Having worked through hundreds of taste trials, I keep coming back to the places where this ester closes the loop: aged dairy, roasted grains, and all the nuanced flavors missing from bland substitutes. It isn’t the headline act, but consistently proves itself as a crucial supporting character, making modern flavor technology richer and more satisfying.
Every technology faces hurdles, from regulatory shifts to environmental demands. For 4-Methyl-5-thiazoleethanol Octanoate, a handful of approaches offer promise. Ongoing investment in green synthetic routes, such as fermentation or improved catalysis, can lower the environmental footprint without sacrificing quality. Industry collaborations could help standardize tests and traceability, reducing the risk of bad batches making it to market.
On a practical level, advocating for better training on handling and formulation sharpens outcomes and minimizes waste. Making available technical troubleshooting guides—written for people, not just experts—enables more small businesses to adopt and adapt. Finally, answering label transparency demands with simplicity and honesty signals confidence, even as rules evolve.

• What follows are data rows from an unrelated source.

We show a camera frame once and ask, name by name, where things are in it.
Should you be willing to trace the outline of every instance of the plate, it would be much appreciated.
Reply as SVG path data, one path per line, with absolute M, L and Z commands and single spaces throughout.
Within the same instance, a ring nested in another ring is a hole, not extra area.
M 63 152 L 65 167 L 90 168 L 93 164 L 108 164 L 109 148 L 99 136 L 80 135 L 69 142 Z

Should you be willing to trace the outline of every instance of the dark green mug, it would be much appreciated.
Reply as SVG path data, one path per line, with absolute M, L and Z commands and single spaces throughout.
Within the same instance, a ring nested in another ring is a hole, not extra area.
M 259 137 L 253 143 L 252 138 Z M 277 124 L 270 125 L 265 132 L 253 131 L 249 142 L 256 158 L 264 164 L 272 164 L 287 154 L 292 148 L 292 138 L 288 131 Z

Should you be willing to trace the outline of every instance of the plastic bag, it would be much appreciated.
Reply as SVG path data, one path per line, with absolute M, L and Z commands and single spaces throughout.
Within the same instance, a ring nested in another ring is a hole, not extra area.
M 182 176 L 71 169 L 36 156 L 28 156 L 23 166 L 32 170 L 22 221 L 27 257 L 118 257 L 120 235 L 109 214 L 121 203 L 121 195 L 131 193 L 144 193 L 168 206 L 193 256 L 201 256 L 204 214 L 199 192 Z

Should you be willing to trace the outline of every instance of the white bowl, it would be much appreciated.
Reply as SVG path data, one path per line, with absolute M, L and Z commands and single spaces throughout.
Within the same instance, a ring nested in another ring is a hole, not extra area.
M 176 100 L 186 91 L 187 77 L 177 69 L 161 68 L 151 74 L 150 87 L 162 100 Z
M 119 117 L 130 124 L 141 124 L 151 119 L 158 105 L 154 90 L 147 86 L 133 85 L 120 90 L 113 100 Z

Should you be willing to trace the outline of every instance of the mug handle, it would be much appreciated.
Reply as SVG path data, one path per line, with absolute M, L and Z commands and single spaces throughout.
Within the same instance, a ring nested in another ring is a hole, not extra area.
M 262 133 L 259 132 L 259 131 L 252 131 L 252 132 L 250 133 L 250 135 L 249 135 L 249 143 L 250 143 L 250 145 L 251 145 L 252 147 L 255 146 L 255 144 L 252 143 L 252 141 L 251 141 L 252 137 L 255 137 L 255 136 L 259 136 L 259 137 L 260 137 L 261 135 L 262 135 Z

Personal experience tells me that the best solutions never rely on a single breakthrough. It’s usually small, deliberate shifts—better sourcing, more open communication, direct feedback from consumers—that build trust and drive progress. As long as the science community keeps learning, questioning, and refining, 4-Methyl-5-thiazoleethanol Octanoate should continue to find new audiences and uses, extending its reach across tables, counters, and production lines for years to come.